Reputation: 539
For example I want to replace all numbers equal to 0.2 in a column to 0. How can I do that in Scala? Thanks
Edit:
|year| make|model| comment |blank|
|2012|Tesla| S | No comment | |
|1997| Ford| E350|Go get one now th...| |
|2015|Chevy| Volt| null | null|
This is my Dataframe I'm trying to change Tesla in make column to S
Upvotes: 38
Views: 115832
Reputation: 301
Building off of the solution from @Azeroth2b. If you want to replace only a couple of items and leave the rest unchanged. Do the following. Without using the otherwise(...) method, the remainder of the column becomes null.
import org.apache.spark.sql.functions._
val newsdf =
sdf.withColumn(
"make",
when(col("make") === "Tesla", "S").otherwise(col("make"))
);
Old DataFrame
+-----+-----+
| make|model|
+-----+-----+
|Tesla| S|
| Ford| E350|
|Chevy| Volt|
+-----+-----+
New Datarame
+-----+-----+
| make|model|
+-----+-----+
| S| S|
| Ford| E350|
|Chevy| Volt|
+-----+-----+
Upvotes: 30
Reputation: 21
import org.apache.spark.sql.functions._
val base_optin_email = spark.read.option("header","true").option("delimiter",",").schema(schema_base_optin).csv(file_optin_email).where("CPF IS NOT NULL").
withColumn("CARD_KEY", lit(translate( translate(col("cpf"), ".", ""),"-","")))
Upvotes: 0
Reputation: 31
df2.na.replace("Name",Map("John" -> "Akshay","Cindy" -> "Jayita")).show()
replace in class DataFrameNaFunctions of type [T](col: String, replacement: Map[T,T])org.apache.spark.sql.DataFrame
For running this function you must have active spark object and dataframe with headers ON.
Upvotes: 3
Reputation: 638
Spark 1.6.2, Java code (sorry), this will change every instance of Tesla to S for the entire dataframe without passing through an RDD:
dataframe.withColumn("make", when(col("make").equalTo("Tesla"), "S")
.otherwise(col("make")
);
Edited to add @marshall245 "otherwise" to ensure non-Tesla columns aren't converted to NULL.
Upvotes: 49
Reputation: 49410
Note:
As mentionned by Olivier Girardot, this answer is not optimized and the withColumn
solution is the one to use (Azeroth2b answer)
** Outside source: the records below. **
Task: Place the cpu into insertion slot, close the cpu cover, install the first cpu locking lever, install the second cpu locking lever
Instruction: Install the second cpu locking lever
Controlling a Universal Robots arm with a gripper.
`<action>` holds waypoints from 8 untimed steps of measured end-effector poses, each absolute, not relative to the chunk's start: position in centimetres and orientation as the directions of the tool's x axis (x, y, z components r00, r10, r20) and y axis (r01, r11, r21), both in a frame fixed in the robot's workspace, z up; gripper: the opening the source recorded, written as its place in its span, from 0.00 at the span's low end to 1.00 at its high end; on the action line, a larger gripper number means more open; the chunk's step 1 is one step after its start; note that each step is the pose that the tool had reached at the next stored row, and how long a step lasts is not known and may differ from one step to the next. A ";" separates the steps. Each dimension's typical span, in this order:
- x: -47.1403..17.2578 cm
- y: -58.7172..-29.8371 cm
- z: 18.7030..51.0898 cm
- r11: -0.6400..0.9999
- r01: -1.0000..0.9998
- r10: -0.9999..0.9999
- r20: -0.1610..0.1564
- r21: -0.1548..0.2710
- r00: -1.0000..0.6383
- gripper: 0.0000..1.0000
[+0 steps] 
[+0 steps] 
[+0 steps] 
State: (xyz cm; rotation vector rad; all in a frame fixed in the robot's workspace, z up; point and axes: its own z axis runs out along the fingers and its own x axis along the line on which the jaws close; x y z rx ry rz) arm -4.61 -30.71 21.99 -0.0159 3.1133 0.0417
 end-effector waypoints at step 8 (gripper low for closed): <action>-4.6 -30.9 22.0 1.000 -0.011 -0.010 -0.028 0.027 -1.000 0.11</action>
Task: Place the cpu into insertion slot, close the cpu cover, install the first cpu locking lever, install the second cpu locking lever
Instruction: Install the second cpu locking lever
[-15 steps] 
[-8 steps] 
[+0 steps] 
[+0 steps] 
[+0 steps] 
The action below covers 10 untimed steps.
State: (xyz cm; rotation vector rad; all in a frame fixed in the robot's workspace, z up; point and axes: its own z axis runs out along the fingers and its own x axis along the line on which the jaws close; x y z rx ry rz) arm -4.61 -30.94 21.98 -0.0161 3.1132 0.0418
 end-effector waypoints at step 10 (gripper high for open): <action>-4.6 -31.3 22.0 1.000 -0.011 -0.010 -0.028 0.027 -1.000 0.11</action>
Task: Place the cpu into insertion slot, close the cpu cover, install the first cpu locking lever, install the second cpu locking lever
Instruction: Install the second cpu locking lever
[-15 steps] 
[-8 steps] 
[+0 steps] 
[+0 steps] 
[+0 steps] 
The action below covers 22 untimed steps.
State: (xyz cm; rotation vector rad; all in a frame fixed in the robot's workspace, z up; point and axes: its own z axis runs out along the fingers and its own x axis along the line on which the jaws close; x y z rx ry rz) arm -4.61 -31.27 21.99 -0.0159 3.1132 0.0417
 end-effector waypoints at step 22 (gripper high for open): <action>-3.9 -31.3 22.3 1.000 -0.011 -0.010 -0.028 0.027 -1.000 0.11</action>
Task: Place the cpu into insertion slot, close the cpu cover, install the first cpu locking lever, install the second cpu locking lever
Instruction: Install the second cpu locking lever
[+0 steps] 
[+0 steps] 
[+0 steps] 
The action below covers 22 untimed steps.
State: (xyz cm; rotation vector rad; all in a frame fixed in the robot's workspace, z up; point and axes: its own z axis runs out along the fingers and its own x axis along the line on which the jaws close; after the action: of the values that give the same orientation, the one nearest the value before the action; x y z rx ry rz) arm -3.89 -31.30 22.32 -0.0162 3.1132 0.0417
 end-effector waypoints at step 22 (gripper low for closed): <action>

Can not delete this answer as it has been accepted
Here is my take on this one:
val rdd = sc.parallelize(
List( (2012,"Tesla","S"), (1997,"Ford","E350"), (2015,"Chevy","Volt"))
)
val sqlContext = new SQLContext(sc)
// this is used to implicitly convert an RDD to a DataFrame.
import sqlContext.implicits._
val dataframe = rdd.toDF()
dataframe.foreach(println)
dataframe.map(row => {
val row1 = row.getAs[String](1)
val make = if (row1.toLowerCase == "tesla") "S" else row1
Row(row(0),make,row(2))
}).collect().foreach(println)
//[2012,S,S]
//[1997,Ford,E350]
//[2015,Chevy,Volt]
You can actually use directly map
on the DataFrame
.
So you basically check the column 1 for the String tesla
.
If it's tesla
, use the value S
for make
else you the current value of column 1
Then build a tuple with all data from the row using the indexes (zero based) (Row(row(0),make,row(2))
) in my example)
There is probably a better way to do it. I am not that familiar yet with the Spark umbrella
Upvotes: 13
Reputation: 557
This can be achieved in dataframes with user defined functions (udf).
import org.apache.spark.sql.functions._
val sqlcont = new org.apache.spark.sql.SQLContext(sc)
val df1 = sqlcont.jsonRDD(sc.parallelize(Array(
"""{"year":2012, "make": "Tesla", "model": "S", "comment": "No Comment", "blank": ""}""",
"""{"year":1997, "make": "Ford", "model": "E350", "comment": "Get one", "blank": ""}""",
"""{"year":2015, "make": "Chevy", "model": "Volt", "comment": "", "blank": ""}"""
)))
val makeSIfTesla = udf {(make: String) =>
if(make == "Tesla") "S" else make
}
df1.withColumn("make", makeSIfTesla(df1("make"))).show
Upvotes: 15